EXCERPTED DATA:
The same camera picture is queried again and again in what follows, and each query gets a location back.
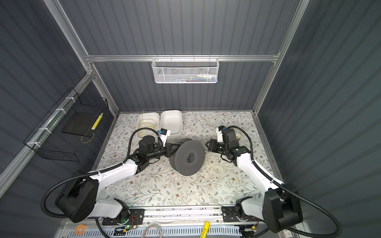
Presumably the grey perforated cable spool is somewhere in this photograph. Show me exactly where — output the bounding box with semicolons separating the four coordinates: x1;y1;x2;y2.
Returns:
169;138;205;176

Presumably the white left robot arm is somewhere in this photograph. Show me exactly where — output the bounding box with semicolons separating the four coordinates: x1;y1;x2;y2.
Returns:
40;129;180;225

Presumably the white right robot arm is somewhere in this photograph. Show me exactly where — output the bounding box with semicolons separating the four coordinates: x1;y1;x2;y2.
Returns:
206;126;342;238

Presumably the white plastic bin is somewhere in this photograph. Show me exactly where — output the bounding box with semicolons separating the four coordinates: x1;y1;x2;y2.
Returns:
160;110;183;138

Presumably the yellow marker front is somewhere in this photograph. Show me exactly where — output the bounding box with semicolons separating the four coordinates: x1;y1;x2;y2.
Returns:
200;222;210;238

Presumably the yellow marker in basket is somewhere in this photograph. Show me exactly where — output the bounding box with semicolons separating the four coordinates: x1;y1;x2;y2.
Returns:
91;113;103;131

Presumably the black pad in basket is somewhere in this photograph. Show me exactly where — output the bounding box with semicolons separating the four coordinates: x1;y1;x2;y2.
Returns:
61;113;95;137

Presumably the orange tape roll front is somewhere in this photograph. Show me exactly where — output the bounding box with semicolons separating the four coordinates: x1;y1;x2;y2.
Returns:
74;224;86;236

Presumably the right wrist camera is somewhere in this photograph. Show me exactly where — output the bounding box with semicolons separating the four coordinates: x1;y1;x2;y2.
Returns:
216;126;227;143

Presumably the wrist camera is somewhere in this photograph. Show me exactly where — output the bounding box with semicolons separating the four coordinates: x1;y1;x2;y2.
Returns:
216;126;227;143
158;129;171;147

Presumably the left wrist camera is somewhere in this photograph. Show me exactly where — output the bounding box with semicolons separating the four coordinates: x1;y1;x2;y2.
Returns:
158;129;171;147

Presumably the yellow cable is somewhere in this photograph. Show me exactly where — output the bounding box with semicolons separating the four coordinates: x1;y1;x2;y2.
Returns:
137;110;157;134

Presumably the white bin with yellow cable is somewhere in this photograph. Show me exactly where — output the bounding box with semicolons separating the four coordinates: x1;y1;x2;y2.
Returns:
136;112;160;139

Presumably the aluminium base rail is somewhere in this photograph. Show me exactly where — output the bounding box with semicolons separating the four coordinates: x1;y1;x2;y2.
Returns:
101;205;298;227

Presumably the beige cable loop front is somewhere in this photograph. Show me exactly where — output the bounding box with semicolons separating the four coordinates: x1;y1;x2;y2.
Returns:
142;224;163;238

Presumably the white wire mesh basket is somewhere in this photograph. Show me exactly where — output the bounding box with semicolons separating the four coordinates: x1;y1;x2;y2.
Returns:
151;59;220;84

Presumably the black wire wall basket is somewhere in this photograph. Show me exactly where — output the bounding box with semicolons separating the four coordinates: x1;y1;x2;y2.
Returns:
24;90;108;162

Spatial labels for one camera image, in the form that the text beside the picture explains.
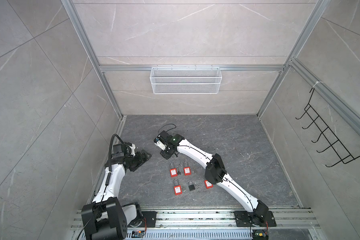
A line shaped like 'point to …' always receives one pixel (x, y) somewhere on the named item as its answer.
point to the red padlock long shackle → (187, 171)
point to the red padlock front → (208, 184)
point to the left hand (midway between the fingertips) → (145, 155)
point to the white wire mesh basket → (185, 80)
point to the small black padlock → (191, 186)
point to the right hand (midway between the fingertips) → (165, 152)

ASSIGNED TASK:
Repeat the records in full and exactly, leaving every picture out.

RESPONSE TO THIS EXERCISE:
The same camera picture is queried again and again in what follows, and each query gets a location back.
Presumably the grey perforated cable spool is somewhere in this photograph. Show me exactly where — output the bounding box with semicolons separating the four coordinates: x1;y1;x2;y2.
Returns:
169;138;205;176

Presumably the white left robot arm is somewhere in this photograph. Show me exactly where — output the bounding box with semicolons separating the four coordinates: x1;y1;x2;y2.
Returns:
40;129;180;225

Presumably the white right robot arm is somewhere in this photograph. Show me exactly where — output the bounding box with semicolons separating the four coordinates: x1;y1;x2;y2.
Returns:
206;126;342;238

Presumably the white plastic bin is somewhere in this photograph. Show me exactly where — output the bounding box with semicolons separating the four coordinates: x1;y1;x2;y2.
Returns:
160;110;183;138

Presumably the yellow marker front is somewhere in this photograph. Show me exactly where — output the bounding box with semicolons separating the four coordinates: x1;y1;x2;y2.
Returns:
200;222;210;238

Presumably the yellow marker in basket is somewhere in this photograph. Show me exactly where — output the bounding box with semicolons separating the four coordinates: x1;y1;x2;y2.
Returns:
91;113;103;131

Presumably the black pad in basket is somewhere in this photograph. Show me exactly where — output the bounding box with semicolons separating the four coordinates: x1;y1;x2;y2.
Returns:
61;113;95;137

Presumably the orange tape roll front is somewhere in this photograph. Show me exactly where — output the bounding box with semicolons separating the four coordinates: x1;y1;x2;y2.
Returns:
74;224;86;236

Presumably the right wrist camera is somewhere in this photograph. Show me exactly where — output the bounding box with semicolons separating the four coordinates: x1;y1;x2;y2.
Returns:
216;126;227;143

Presumably the wrist camera is somewhere in this photograph. Show me exactly where — output the bounding box with semicolons separating the four coordinates: x1;y1;x2;y2.
Returns:
216;126;227;143
158;129;171;147

Presumably the left wrist camera is somewhere in this photograph. Show me exactly where — output the bounding box with semicolons separating the four coordinates: x1;y1;x2;y2.
Returns:
158;129;171;147

Presumably the yellow cable is somewhere in this photograph. Show me exactly where — output the bounding box with semicolons separating the four coordinates: x1;y1;x2;y2.
Returns:
137;110;157;134

Presumably the white bin with yellow cable is somewhere in this photograph. Show me exactly where — output the bounding box with semicolons separating the four coordinates: x1;y1;x2;y2.
Returns:
136;112;160;139

Presumably the aluminium base rail is somewhere in this photograph. Show me exactly where — output the bounding box with semicolons separating the four coordinates: x1;y1;x2;y2.
Returns:
101;205;298;227

Presumably the beige cable loop front is somewhere in this photograph. Show me exactly where — output the bounding box with semicolons separating the four coordinates: x1;y1;x2;y2.
Returns:
142;224;163;238

Presumably the white wire mesh basket is somewhere in this photograph. Show me exactly where — output the bounding box with semicolons separating the four coordinates: x1;y1;x2;y2.
Returns:
151;59;220;84

Presumably the black wire wall basket is somewhere in this photograph. Show me exactly where — output the bounding box with semicolons separating the four coordinates: x1;y1;x2;y2.
Returns:
24;90;108;162

Spatial labels for one camera image, in the form that the text beside the picture explains.
A line shaped like 'point to …' always receives one pixel (x, y) somewhere on the named item as its answer.
point to the red padlock long shackle → (187, 171)
point to the red padlock front → (208, 184)
point to the left hand (midway between the fingertips) → (145, 155)
point to the white wire mesh basket → (185, 80)
point to the small black padlock → (191, 186)
point to the right hand (midway between the fingertips) → (165, 152)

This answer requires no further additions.